Pwll Deri is on the west Pencaer coast about 4 mi from Goodwick (Wdig) along the Pembrokeshire Coast Path. It sits on 400 ft cliffs overlooking the bay (Pwll Deri in English is Pool of Oaks) to the west and has views of the Pembrokeshire Coast to as far away as St. David's. There is a Youth Hostel at Pwll Deri and a memorial to the poet Dewi Emrys who was inspired by Pwll Deri.

===Listed buildings===
There are 46 listed buildings in the community, three Grade II* and the remainder Grade II. Tregwynt Woollen Mill (Grade II) is in the southwest of the community; dating from 1819, its original purpose was to mill corn.

==Economy==
Livestock farming predominates, particularly sheep, and cattle for milk production, as well as some cereals and potatoes, though production of early potatoes has all but ceased.

==Governance==
Pencaer has a community council with six elected councillors: three for Llanwnda Ward (in the north) and three for St Nicholas Ward (in the south).

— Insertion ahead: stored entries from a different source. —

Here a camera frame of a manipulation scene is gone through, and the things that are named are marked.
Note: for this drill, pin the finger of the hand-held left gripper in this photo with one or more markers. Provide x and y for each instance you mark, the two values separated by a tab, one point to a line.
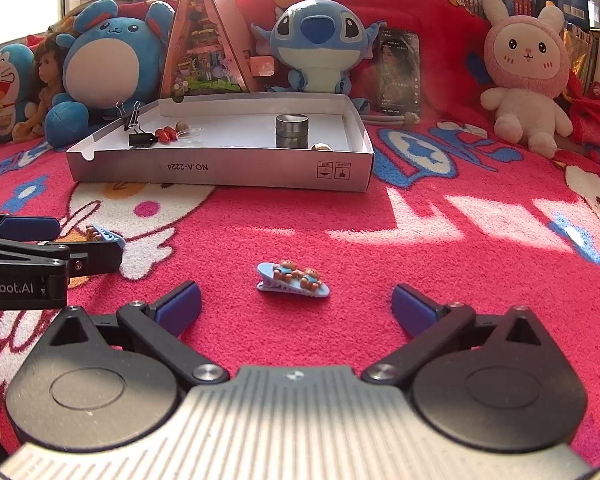
30	227
95	257

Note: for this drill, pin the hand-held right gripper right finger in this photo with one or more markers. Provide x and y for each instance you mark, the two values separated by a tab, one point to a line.
412	310

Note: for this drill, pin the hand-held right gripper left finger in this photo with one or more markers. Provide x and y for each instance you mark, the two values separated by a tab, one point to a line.
177	310

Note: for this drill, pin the blue bear hair clip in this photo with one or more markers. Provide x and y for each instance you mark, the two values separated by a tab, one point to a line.
290	280
105	235

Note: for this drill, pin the black binder clip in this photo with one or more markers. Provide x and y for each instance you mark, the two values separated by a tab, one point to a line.
132	119
142	140

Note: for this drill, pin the small red plastic piece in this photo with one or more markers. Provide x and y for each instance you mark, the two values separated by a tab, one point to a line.
161	133
172	135

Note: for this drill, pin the white cardboard box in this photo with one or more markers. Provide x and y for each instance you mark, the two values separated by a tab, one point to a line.
230	170

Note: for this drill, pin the small brown walnut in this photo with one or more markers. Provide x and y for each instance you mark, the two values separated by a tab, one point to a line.
181	125

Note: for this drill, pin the large brown walnut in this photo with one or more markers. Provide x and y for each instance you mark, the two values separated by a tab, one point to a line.
321	147

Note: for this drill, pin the pink cartoon printed blanket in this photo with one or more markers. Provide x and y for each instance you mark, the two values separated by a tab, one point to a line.
380	260

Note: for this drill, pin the blue robot cat plush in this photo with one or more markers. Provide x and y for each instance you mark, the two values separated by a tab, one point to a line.
5	80

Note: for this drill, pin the brown-haired doll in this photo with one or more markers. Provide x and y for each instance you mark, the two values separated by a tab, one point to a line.
50	70

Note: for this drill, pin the blue round mouse plush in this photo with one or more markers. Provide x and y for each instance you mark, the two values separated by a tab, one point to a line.
105	65

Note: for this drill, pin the pink triangular toy box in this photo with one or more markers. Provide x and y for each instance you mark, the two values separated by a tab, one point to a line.
205	50

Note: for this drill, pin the black smartphone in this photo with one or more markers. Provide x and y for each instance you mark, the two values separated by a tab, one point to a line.
400	70

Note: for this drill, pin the small pink box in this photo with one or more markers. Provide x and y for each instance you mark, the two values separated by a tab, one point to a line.
262	66

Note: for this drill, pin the blue alien plush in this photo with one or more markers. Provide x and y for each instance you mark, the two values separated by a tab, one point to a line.
315	60

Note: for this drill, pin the red crumpled cloth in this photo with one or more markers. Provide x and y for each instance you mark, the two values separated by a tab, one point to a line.
595	105

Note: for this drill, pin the pink rabbit plush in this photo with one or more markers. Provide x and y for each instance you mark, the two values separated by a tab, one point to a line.
525	50

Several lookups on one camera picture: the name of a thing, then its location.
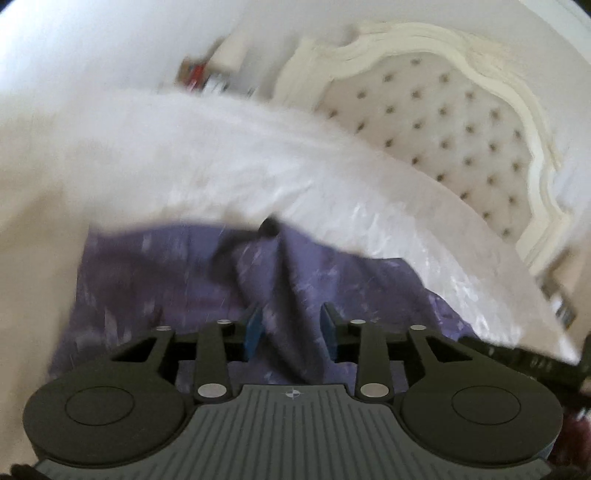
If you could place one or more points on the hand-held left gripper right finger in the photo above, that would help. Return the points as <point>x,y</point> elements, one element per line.
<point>328,332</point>

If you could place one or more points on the purple patterned hooded jacket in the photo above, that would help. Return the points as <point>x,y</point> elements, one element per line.
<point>161,277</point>

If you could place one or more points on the white quilted bedspread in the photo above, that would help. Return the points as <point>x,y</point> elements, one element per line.
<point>184,161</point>

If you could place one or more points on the cream tufted headboard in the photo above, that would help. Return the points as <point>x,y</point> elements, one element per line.
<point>438,129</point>

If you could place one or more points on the small red box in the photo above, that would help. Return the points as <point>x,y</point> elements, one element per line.
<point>198,74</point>

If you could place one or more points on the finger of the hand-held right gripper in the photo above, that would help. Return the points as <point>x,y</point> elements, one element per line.
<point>265,228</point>

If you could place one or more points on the person's right forearm red sleeve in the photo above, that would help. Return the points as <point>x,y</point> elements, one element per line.
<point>577,431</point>

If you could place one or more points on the brown picture frame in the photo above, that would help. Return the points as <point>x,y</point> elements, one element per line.
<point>187,69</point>

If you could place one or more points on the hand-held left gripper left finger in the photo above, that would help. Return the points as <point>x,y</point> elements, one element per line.
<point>255,334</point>

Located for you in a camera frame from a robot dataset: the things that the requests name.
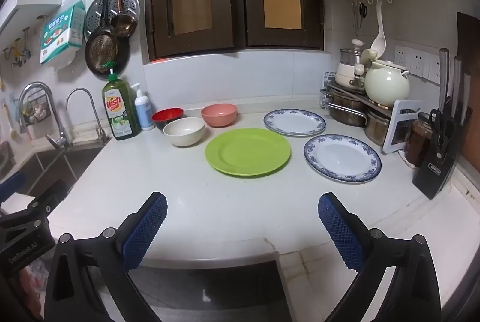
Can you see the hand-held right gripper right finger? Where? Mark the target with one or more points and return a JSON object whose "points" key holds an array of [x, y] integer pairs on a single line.
{"points": [[341, 232]]}

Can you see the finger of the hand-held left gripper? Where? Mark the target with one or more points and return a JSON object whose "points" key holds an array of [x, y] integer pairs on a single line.
{"points": [[47, 200], [11, 184]]}

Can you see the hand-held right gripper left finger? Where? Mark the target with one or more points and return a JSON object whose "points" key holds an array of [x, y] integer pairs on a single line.
{"points": [[146, 228]]}

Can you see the blue floral white plate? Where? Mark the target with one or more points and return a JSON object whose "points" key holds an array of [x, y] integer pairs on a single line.
{"points": [[341, 159], [294, 123]]}

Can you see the green plate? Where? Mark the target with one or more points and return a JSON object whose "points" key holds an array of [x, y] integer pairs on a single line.
{"points": [[247, 153]]}

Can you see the plastic bag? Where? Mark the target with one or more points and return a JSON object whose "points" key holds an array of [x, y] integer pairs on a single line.
{"points": [[30, 280]]}

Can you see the steel kitchen sink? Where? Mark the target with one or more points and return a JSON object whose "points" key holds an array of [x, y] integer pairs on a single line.
{"points": [[56, 164]]}

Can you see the large steel kitchen faucet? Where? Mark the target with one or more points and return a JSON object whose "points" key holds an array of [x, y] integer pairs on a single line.
{"points": [[56, 121]]}

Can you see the thin gooseneck faucet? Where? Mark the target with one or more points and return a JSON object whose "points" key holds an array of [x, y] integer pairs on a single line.
{"points": [[98, 127]]}

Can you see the cream bowl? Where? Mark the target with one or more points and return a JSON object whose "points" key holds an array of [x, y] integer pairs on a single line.
{"points": [[183, 136]]}

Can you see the small steel pot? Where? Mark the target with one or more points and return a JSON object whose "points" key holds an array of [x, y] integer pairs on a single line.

The latter includes Granston. There are 11 monthly meetings (August excluded).

===History===
Prior to the abolition of parish councils in 1974, the area was governed by Llanwnda Parish Council, and the Granston and St Nicholas Parish Council; the latter's records are now held by Pembrokeshire County Council. These parish councils became communities, and in 1987 the two were combined to form Pencaer community.